EXERCISE INSTRUCTIONS
Every line that holds the word "kindly" needs to be copied from the data below.

DATA PROVIDED
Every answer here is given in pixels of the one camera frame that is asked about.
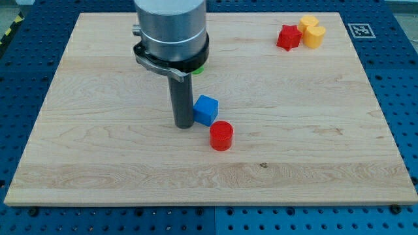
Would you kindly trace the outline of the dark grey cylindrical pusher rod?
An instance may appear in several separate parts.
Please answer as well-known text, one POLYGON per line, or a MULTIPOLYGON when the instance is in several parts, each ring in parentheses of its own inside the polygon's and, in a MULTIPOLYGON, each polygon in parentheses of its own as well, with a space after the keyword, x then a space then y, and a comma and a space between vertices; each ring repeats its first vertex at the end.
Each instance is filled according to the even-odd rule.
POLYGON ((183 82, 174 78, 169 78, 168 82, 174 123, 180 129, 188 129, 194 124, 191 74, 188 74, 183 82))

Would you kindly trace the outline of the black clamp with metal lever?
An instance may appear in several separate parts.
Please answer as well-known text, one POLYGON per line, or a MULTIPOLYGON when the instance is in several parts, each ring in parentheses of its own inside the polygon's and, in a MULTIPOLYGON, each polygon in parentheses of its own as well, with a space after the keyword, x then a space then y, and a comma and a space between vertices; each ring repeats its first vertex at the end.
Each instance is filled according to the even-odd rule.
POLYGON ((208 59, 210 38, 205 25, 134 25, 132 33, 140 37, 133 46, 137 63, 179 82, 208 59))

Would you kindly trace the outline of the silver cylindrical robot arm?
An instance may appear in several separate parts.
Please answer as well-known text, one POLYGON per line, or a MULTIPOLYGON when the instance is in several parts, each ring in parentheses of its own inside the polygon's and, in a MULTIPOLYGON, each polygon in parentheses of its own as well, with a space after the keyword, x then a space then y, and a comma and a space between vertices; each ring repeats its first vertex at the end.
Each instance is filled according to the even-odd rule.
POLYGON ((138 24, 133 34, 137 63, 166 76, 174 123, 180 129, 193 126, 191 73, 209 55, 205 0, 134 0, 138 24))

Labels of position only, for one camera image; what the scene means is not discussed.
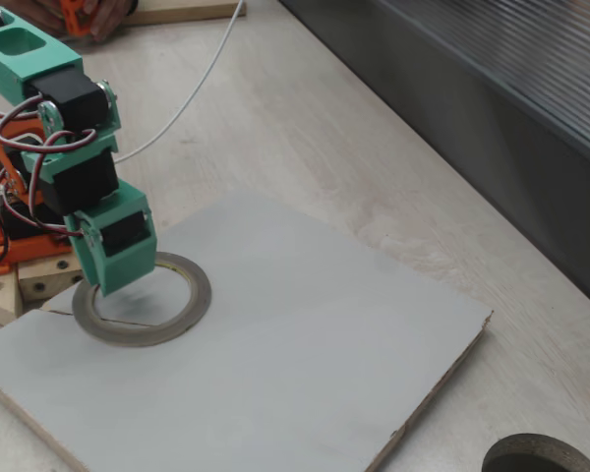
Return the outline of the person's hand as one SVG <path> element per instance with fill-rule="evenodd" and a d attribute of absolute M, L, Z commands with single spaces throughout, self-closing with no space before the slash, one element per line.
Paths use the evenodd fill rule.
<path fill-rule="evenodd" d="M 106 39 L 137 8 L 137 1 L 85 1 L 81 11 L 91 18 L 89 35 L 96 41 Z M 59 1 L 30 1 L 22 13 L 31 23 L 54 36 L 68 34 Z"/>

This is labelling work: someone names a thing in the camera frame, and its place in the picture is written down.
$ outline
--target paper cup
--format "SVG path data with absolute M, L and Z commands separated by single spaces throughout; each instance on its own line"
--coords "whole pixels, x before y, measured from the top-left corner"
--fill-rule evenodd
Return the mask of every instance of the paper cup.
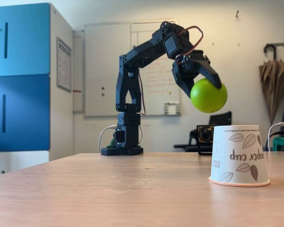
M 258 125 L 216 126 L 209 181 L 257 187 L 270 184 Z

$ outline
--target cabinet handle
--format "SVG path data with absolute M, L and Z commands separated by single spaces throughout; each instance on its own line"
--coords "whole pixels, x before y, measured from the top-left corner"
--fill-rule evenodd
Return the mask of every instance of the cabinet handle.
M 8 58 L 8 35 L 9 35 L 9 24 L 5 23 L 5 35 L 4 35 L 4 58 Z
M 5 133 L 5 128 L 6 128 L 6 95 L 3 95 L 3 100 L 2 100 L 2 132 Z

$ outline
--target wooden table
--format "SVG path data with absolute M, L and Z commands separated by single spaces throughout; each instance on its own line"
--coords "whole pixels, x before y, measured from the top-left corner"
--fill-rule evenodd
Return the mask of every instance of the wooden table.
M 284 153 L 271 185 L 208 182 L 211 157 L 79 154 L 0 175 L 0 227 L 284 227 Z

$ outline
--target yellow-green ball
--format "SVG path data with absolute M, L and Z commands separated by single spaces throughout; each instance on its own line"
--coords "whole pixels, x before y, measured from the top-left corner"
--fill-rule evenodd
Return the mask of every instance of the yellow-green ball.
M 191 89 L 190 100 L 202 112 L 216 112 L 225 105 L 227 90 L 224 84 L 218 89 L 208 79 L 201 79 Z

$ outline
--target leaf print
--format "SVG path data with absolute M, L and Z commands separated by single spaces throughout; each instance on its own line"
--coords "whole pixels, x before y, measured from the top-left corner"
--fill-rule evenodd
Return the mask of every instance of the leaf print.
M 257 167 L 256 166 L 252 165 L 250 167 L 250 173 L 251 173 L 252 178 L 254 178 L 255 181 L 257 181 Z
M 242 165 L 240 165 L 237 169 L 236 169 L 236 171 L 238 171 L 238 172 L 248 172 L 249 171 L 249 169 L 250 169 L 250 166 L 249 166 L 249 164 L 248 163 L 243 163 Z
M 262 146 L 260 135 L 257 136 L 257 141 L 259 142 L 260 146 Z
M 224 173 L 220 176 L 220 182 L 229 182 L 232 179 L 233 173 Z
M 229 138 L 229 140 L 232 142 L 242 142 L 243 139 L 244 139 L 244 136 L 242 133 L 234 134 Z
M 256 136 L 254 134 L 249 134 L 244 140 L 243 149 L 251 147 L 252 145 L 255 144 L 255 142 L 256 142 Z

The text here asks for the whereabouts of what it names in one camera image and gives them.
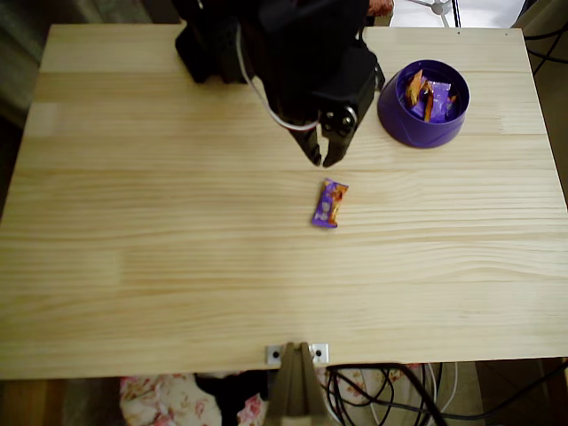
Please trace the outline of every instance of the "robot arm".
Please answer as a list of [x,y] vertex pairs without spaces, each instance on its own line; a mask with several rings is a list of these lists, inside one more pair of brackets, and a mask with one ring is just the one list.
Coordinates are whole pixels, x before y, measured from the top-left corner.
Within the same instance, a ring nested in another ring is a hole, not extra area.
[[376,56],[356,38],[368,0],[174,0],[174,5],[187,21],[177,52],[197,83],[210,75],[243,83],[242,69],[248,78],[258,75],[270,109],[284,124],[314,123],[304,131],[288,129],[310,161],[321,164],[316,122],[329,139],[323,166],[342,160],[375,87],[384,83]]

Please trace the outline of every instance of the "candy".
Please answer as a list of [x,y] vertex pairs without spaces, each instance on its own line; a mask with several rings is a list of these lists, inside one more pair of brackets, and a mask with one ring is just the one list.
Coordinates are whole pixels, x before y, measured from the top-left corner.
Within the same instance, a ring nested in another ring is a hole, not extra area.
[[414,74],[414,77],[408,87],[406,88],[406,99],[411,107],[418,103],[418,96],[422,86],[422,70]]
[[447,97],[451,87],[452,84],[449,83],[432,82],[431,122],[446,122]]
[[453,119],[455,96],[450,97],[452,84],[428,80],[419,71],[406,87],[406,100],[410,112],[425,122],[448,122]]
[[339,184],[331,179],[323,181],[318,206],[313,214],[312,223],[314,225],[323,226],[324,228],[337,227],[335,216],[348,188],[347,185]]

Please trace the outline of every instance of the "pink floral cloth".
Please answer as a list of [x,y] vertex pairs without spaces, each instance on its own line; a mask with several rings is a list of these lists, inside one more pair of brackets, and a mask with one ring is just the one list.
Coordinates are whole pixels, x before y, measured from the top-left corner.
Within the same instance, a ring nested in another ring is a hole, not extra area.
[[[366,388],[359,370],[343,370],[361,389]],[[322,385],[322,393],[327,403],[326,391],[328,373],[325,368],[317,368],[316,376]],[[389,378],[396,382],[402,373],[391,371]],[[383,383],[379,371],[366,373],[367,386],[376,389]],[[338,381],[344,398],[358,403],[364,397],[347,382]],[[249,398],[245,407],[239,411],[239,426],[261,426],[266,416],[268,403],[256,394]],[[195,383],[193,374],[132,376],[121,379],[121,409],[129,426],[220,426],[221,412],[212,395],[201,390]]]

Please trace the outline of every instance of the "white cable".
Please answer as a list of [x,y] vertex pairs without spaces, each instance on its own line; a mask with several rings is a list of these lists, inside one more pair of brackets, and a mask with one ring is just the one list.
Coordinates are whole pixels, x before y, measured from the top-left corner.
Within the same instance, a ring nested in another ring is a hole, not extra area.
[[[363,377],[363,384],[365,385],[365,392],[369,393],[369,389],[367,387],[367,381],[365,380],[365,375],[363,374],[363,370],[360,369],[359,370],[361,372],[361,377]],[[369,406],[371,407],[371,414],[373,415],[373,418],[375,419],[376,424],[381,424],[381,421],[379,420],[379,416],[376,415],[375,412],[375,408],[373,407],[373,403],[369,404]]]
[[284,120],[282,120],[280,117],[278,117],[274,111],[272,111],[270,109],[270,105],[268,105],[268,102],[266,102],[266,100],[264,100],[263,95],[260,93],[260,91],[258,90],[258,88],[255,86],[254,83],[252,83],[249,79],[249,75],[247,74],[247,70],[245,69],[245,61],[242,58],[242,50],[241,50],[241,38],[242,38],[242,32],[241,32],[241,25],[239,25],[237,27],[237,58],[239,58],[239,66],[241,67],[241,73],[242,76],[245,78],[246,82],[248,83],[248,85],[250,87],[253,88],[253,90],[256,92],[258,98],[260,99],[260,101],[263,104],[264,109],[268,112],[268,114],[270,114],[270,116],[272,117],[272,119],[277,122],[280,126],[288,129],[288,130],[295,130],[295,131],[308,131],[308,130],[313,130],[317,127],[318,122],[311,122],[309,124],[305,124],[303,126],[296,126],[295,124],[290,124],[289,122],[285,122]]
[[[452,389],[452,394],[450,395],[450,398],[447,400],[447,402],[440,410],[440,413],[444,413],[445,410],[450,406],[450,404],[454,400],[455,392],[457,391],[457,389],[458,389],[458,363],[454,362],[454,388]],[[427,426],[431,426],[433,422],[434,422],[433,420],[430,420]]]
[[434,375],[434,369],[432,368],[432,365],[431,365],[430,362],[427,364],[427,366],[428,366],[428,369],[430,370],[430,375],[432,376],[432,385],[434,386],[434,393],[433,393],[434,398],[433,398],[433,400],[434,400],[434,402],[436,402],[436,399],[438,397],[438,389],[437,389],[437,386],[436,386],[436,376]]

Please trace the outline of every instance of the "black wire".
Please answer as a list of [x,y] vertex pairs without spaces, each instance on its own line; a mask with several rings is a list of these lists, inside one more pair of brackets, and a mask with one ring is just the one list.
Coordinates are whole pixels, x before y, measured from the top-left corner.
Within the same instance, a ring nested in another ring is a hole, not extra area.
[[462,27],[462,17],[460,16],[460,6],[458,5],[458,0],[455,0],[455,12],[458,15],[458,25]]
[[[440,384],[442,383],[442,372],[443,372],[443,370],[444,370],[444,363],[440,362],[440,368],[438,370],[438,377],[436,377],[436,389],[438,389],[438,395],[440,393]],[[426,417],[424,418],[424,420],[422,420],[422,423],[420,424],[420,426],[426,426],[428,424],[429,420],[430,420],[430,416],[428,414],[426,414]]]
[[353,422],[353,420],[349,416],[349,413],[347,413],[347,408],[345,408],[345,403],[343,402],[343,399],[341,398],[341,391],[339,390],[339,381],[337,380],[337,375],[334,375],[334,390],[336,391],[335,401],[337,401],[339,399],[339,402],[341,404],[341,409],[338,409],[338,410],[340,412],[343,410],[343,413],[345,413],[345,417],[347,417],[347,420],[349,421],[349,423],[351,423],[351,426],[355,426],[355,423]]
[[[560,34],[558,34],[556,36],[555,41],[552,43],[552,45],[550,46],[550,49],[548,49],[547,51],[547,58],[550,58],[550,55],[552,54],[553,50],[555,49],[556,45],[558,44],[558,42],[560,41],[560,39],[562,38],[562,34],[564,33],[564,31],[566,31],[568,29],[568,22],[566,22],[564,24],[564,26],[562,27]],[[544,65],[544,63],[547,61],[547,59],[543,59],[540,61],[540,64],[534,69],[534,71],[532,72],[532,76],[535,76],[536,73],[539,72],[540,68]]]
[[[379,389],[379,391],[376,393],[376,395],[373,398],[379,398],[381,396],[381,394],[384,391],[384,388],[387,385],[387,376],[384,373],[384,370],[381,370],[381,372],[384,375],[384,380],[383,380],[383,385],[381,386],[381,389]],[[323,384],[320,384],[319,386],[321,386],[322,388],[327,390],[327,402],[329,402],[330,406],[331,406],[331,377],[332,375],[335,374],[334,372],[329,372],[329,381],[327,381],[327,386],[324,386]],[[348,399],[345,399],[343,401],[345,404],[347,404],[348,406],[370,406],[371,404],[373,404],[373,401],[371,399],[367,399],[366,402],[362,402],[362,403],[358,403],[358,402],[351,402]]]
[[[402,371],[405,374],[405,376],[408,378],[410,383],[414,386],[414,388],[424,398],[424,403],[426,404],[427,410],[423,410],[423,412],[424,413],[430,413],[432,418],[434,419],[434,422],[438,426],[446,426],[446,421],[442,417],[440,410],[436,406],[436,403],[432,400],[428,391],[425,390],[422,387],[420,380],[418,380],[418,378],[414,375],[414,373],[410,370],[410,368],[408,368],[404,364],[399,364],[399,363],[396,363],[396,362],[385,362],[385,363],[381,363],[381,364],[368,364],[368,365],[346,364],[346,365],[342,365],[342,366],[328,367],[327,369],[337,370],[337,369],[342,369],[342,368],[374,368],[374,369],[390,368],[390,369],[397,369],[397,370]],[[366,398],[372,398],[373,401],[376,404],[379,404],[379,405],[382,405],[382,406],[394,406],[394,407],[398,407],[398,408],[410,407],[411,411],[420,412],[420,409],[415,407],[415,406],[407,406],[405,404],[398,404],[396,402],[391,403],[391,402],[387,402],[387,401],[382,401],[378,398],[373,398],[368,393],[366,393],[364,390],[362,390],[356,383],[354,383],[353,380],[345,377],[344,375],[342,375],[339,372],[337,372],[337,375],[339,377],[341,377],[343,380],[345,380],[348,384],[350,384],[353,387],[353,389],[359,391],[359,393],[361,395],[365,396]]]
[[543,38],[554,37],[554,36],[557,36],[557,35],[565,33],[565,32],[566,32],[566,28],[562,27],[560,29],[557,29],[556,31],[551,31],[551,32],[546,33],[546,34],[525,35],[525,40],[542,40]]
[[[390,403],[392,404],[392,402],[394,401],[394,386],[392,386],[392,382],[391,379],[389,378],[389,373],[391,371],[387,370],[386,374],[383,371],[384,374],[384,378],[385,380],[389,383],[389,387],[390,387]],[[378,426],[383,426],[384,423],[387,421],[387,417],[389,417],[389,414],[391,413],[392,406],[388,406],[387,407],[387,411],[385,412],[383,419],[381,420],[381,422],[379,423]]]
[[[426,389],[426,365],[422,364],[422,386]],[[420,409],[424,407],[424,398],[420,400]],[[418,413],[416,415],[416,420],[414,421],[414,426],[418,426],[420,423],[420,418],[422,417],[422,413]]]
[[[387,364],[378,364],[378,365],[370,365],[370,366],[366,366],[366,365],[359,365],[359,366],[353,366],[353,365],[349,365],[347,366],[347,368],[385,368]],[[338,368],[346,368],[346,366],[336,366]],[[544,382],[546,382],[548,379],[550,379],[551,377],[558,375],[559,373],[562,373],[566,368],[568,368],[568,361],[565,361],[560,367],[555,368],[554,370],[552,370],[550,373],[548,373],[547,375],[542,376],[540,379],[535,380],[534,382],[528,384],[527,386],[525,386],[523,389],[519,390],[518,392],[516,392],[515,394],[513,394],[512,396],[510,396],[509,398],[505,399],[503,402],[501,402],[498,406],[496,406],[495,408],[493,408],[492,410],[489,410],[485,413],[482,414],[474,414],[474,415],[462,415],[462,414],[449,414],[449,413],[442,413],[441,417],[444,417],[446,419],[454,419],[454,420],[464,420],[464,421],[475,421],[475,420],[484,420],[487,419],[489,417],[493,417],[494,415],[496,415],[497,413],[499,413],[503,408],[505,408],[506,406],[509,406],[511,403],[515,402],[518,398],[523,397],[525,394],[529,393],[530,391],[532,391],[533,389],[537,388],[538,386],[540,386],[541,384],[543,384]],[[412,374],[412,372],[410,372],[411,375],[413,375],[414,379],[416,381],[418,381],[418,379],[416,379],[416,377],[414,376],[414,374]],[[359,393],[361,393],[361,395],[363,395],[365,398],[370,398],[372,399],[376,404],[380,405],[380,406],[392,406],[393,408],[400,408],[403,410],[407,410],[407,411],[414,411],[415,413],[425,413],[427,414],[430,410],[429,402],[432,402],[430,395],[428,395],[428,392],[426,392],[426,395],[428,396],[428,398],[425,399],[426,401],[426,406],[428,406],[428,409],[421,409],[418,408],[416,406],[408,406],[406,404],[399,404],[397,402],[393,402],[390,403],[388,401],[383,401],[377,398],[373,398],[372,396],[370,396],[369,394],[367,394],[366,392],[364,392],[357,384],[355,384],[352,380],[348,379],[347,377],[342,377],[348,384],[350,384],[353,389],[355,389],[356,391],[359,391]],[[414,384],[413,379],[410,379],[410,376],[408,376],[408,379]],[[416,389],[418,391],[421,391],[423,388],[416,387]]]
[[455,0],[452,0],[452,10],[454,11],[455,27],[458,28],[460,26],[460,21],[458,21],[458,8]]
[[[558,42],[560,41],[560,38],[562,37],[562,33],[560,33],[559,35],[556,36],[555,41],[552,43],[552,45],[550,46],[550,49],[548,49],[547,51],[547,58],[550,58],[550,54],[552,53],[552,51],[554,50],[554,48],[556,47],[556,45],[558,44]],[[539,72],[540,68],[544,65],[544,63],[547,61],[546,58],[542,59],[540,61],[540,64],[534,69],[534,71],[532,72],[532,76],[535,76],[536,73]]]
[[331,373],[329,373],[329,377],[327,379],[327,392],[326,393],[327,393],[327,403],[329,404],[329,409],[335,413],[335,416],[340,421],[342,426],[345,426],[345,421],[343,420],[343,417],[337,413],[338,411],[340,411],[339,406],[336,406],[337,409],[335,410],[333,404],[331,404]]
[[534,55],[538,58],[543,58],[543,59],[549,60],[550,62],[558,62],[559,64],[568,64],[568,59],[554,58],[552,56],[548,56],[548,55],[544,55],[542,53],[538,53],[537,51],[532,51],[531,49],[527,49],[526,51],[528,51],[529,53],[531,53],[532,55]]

OUTPUT
Would you kindly trace the outline of the dark grey cylindrical pusher rod?
Would you kindly trace the outline of the black clamp with metal lever?
Would you kindly trace the outline of the silver cylindrical robot arm?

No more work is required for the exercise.